Few players have a solid idea of their NFL Draft fates at this point, including his more well-known teammates.
Cushenberry, a redshirt junior, started the final 28 games of his career and was the center every game for Heisman Trophy-winning quarterback Joe Burrow.
"At LSU I feel like I accomplished most of the things I set out to accomplish," he said. "So, I feel like I owe it to myself to come on this level and try to chase some more dreams. I understand it's a business, and it's a tough one. But I think I'm ready for the challenge and I look forward to trying to go out there and perform well this week and showcase my talents."
Cushenberry said his entrance to LSU was good preparation for entering the NFL.
"Coming into college I was a late signee, last guy," he said. "Not too many people knew about me. I stayed patient and became No. 18 at LSU, which is a great honor." The No. 18 at LSU – Cushenberry wore it as a patch on his jersey, as rules forbid offensive linemen from wearing 18 – has become synonymous with on- and off-field success, as well as a selfless attitude.
"Now I'm here, I'm ready for my opportunity," he said. "I feel like I'm a hard worker that's going to do things the right way on and off the field. You just have to draft me. You won't regret it.
"They've been preaching all week, practices, this is our Super Bowl. Every practice. Every rep, you can't take anything for granted. You've got to go out and finish every play and every rep."
Lewis, too, wasn't in high demand coming out of high school.
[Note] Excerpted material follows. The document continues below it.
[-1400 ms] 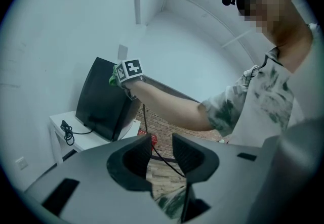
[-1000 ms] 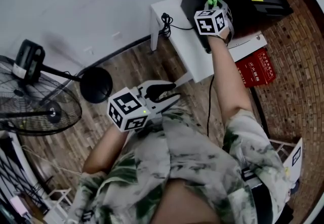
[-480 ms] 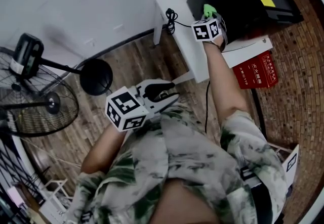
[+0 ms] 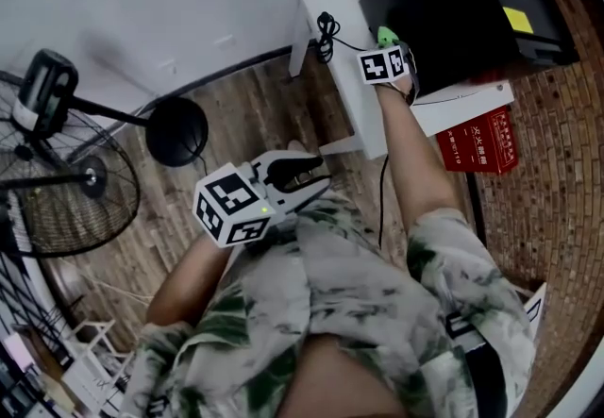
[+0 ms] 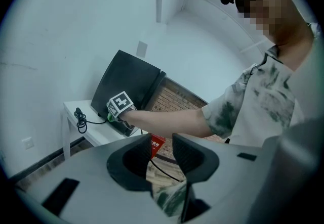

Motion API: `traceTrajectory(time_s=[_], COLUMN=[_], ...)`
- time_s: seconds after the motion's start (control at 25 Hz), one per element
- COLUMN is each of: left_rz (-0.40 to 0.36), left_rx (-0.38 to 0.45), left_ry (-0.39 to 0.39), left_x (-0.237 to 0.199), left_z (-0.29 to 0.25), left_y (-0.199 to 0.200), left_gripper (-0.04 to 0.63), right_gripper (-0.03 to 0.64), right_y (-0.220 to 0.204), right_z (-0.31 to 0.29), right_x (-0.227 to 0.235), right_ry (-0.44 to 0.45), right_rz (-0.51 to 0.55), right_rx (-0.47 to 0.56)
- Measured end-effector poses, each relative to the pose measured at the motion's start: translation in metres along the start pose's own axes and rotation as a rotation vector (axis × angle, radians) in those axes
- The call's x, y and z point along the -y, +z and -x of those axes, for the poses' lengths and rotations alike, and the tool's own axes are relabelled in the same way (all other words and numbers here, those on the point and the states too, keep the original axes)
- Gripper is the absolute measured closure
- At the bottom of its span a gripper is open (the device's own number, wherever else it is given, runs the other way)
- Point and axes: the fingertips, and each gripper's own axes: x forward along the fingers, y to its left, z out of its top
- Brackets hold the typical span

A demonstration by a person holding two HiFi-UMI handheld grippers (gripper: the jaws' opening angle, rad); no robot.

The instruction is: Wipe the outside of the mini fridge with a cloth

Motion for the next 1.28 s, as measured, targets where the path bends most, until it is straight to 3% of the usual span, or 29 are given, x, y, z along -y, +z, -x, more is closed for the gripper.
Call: traceTrajectory(time_s=[0.24, 0.72, 1.0, 1.28], left_rz=[-0.005, -0.040, -0.042, -0.028], left_rx=[0.020, 0.052, 0.078, 0.088], left_ry=[-0.013, -0.083, -0.087, -0.067], left_x=[-0.003, 0.016, 0.011, -0.002], left_z=[-0.004, -0.015, -0.012, -0.008], left_y=[0.005, 0.016, 0.025, 0.028], left_gripper=[0.460, 0.460, 0.460, 0.459], right_gripper=[0.501, 0.501, 0.502, 0.500], right_y=[0.039, 0.201, 0.242, 0.242], right_z=[0.027, 0.149, 0.167, 0.139], right_x=[0.011, 0.105, 0.147, 0.152], right_ry=[-0.009, -0.200, -0.290, -0.306], right_rz=[0.022, 0.034, 0.029, 0.057], right_rx=[0.099, 0.421, 0.438, 0.373])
He played two seasons of junior college before starting 28 straight games at right guard alongside Cushenberry.
"I just wanted to go to (junior college), try to show people that I've got it, and try to make those things possible," Lewis said. "I worked real hard and got a lot of Division I offers and I took LSU, and it was the best fit for me.
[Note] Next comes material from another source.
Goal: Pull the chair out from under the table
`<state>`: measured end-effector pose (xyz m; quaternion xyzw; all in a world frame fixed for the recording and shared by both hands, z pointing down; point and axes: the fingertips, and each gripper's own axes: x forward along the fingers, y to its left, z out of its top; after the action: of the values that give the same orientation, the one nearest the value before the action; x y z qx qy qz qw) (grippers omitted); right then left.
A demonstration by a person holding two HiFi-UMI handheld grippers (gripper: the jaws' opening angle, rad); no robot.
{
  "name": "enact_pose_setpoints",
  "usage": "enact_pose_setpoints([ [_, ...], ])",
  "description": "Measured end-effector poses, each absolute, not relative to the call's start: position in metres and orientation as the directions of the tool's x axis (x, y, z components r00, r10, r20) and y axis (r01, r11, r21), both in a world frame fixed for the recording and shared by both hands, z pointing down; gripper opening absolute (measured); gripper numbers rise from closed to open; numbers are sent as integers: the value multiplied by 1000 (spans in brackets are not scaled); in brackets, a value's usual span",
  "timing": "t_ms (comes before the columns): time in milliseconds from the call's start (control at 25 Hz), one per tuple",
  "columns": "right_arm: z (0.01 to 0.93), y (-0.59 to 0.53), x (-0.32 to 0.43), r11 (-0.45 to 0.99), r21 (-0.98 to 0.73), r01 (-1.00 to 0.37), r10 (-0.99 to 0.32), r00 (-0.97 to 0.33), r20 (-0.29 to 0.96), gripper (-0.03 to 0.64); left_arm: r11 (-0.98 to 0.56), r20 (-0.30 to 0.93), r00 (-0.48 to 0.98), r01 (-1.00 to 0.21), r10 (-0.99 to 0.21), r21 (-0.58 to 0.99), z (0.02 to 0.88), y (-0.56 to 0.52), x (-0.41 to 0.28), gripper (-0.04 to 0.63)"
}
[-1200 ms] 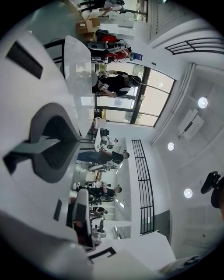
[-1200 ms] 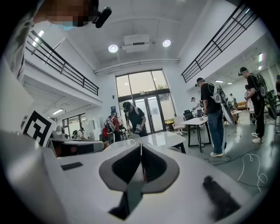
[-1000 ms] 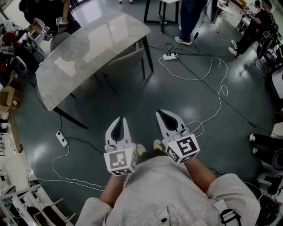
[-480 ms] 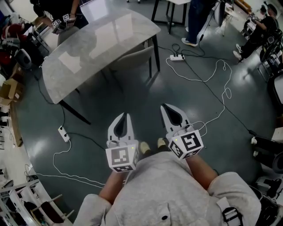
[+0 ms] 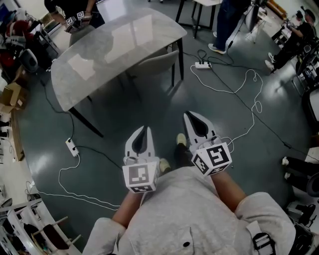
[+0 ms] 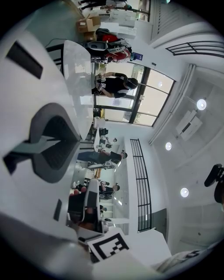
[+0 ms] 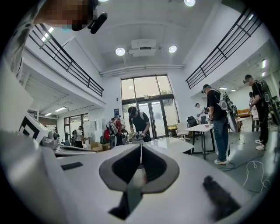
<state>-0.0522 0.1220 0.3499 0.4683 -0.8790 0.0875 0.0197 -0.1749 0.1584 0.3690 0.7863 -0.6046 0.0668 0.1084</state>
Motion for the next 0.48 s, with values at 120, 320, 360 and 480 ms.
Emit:
enact_pose_setpoints([
  [120,354,124,-52,554,-121,-824,-816,-566,117,26,-242,231,257,-966,-938,88,371,157,-177,12],
  [320,360,118,-47,539,-106,-835,-826,-549,129,26,-242,224,257,-966,-940,93,375,144,-179,12],
  [360,362,115,-45,537,-107,-837,-826,-547,133,26,-243,224,257,-966,-940,91,376,141,-179,12],
  [480,369,105,-43,535,-111,-838,-825,-546,143,26,-243,228,257,-966,-939,89,377,131,-178,12],
])
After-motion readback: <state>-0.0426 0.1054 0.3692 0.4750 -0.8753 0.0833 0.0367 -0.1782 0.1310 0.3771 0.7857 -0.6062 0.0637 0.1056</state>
"This week is real important. I get a shot to come out here in front of these scouts, a great group of guys here, and just showcase my talent, go out there and compete with them, compete with the best and show the scouts what I've got.
"I'm going to work, come to compete, give it my all. A guy who's going to really just maul guys around, just come to compete and battle."
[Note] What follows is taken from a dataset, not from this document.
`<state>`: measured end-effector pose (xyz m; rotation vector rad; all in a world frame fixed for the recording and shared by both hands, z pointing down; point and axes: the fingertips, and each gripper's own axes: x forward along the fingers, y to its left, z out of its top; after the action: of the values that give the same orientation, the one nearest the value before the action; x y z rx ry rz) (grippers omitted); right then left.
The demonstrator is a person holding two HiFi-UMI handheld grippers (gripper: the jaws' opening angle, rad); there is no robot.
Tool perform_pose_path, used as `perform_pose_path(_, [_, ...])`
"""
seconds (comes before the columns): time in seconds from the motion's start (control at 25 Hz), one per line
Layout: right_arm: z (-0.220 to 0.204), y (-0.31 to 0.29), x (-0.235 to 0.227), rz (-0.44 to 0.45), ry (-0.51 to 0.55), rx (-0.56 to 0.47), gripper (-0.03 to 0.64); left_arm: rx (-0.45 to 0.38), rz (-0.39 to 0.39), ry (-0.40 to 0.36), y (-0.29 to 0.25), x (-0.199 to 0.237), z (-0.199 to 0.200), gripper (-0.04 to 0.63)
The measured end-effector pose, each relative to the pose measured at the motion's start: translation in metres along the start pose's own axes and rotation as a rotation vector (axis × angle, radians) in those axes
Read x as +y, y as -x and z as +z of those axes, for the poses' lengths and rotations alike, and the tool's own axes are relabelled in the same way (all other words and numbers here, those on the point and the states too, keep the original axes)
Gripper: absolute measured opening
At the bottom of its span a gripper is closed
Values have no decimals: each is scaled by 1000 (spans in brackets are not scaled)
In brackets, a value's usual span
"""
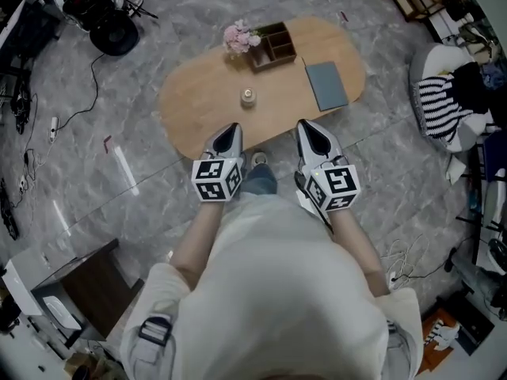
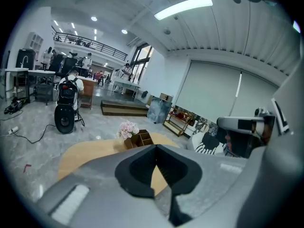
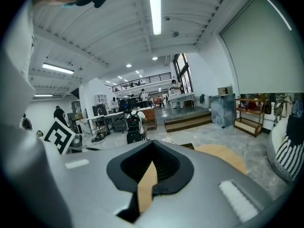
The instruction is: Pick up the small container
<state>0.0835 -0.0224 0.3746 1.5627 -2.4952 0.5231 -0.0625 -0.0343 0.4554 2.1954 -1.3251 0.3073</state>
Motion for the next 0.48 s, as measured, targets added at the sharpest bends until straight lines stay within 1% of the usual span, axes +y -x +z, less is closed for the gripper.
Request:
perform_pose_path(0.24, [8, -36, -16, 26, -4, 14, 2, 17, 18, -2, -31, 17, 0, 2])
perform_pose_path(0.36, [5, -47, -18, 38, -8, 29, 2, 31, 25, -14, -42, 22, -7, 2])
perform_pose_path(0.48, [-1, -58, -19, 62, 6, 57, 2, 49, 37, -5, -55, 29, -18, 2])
Sullivan started eight games and caught 11 passes for 219 yards and a touchdown as a sophomore, then started one game but was second on the team with 23 receptions, for 363 yards and two touchdowns, as a junior. As a senior, he logged time behind Thaddeus Moss and caught 12 passes for 130 yards.
"I means a lot (to get the Senior Bowl invite)," Sullivan said. "I didn't get many reps as a senior, knowing I had some players in front of me. I'm all about being a team player and things like that. But being here, I can show my talent."
He said this week is akin to a fresh start.
"That's exactly what it is, and I feel like you're just starting all over again. You're starting from the ground up. So I'm going to give it my all."
But Sullivan said he was accepting of his role at LSU.
"I'm just a team player," he said. "I'm all about winning and if me sitting on the bench helps make us a winner, then I'm OK with that. It came out pretty good – we won a national championship, so I'm fine with it."